= Records from a data collection =
—————

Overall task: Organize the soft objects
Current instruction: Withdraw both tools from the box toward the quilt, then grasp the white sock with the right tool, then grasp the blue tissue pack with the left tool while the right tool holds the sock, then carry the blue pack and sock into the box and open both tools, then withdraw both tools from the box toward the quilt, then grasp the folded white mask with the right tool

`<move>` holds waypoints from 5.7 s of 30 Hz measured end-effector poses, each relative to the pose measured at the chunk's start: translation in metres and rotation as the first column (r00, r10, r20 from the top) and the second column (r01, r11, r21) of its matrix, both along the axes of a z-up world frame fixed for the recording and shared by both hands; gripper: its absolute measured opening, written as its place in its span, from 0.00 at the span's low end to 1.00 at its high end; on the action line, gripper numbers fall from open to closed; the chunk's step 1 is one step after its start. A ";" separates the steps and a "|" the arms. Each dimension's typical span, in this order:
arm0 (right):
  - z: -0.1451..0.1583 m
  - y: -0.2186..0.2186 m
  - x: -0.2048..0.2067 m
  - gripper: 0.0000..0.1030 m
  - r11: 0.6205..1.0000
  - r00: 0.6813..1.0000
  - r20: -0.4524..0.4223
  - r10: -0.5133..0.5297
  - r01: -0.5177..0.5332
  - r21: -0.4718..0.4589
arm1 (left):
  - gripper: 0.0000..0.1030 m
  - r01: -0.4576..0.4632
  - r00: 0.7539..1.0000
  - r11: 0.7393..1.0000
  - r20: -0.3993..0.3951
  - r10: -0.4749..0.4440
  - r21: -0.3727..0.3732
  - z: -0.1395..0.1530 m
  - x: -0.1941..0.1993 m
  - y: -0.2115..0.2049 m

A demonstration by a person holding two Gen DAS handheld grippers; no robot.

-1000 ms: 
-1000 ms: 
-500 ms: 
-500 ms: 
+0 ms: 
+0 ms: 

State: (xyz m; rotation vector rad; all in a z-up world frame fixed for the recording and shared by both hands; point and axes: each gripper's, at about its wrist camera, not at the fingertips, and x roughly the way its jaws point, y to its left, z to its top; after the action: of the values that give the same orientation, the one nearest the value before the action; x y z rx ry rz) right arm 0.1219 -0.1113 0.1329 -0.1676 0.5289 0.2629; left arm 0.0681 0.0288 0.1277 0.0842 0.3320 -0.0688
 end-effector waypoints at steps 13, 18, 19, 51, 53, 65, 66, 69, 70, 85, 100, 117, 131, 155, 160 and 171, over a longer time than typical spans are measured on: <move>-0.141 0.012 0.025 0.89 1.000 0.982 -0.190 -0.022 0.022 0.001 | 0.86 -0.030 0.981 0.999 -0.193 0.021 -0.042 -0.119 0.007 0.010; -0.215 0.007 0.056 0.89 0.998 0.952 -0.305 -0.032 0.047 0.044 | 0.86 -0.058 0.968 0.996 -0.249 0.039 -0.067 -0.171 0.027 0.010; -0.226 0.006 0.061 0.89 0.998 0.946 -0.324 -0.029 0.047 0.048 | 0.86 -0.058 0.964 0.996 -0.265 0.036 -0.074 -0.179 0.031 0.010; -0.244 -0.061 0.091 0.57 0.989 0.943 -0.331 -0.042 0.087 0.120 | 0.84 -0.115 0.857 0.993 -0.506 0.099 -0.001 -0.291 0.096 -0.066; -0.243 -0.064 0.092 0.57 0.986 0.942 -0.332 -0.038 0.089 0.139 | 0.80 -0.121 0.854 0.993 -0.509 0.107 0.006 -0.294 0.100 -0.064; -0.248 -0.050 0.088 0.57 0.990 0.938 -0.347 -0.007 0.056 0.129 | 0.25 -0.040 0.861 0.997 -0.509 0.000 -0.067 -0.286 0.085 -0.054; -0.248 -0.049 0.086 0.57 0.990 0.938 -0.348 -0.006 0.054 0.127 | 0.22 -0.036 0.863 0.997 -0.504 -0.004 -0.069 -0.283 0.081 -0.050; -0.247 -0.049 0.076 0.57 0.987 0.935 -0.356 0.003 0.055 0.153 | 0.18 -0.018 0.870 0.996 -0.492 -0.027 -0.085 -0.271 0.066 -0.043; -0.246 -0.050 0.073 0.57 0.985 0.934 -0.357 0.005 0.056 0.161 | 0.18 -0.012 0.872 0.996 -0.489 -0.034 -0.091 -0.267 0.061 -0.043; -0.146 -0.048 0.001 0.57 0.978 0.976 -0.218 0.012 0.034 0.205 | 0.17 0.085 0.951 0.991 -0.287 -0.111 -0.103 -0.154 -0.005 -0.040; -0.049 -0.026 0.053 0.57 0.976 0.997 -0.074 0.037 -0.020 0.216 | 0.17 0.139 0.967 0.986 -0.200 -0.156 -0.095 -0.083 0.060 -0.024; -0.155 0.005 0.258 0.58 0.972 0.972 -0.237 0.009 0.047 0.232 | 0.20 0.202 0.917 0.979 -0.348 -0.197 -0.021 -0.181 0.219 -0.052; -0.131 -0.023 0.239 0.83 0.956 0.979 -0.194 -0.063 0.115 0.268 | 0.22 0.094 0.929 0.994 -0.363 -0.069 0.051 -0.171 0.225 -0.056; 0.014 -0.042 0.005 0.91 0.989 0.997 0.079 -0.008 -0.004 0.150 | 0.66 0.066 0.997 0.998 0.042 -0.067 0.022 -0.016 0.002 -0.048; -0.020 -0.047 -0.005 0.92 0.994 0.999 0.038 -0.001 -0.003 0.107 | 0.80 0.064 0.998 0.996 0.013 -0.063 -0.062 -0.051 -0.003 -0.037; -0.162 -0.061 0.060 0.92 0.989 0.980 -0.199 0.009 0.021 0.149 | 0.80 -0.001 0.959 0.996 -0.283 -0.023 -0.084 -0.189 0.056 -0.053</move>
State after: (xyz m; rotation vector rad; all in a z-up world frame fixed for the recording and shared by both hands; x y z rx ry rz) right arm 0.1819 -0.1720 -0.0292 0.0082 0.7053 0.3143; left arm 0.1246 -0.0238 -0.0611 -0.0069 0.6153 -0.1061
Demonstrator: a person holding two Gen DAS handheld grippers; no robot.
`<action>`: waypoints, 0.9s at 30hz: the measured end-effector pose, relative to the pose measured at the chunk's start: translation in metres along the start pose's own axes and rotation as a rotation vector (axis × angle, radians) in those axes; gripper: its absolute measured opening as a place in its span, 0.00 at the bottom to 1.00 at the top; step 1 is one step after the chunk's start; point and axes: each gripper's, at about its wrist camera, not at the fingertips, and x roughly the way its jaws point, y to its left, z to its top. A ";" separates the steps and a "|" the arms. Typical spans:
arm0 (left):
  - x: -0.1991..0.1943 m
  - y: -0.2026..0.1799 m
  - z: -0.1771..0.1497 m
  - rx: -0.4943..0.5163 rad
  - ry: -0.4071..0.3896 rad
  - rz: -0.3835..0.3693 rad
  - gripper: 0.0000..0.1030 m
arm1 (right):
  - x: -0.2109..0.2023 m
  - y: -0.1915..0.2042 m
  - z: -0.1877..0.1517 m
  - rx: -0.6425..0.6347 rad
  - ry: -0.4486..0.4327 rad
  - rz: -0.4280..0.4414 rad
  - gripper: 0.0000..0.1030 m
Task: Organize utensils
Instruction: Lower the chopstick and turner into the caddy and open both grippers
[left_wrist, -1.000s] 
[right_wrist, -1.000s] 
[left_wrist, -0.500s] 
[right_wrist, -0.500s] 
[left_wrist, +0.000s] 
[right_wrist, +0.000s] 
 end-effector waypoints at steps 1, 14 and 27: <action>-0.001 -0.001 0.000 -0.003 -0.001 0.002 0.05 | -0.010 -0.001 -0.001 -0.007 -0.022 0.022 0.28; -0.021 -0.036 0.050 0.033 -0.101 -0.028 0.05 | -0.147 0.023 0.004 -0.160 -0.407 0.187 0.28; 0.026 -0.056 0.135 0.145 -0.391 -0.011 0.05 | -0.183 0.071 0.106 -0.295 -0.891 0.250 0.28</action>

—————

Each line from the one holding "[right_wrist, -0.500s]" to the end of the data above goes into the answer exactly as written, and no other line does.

[right_wrist, -0.500s] 
[left_wrist, +0.000s] 
[right_wrist, +0.000s] 
 end-effector waypoints at steps 1, 14 and 27: <action>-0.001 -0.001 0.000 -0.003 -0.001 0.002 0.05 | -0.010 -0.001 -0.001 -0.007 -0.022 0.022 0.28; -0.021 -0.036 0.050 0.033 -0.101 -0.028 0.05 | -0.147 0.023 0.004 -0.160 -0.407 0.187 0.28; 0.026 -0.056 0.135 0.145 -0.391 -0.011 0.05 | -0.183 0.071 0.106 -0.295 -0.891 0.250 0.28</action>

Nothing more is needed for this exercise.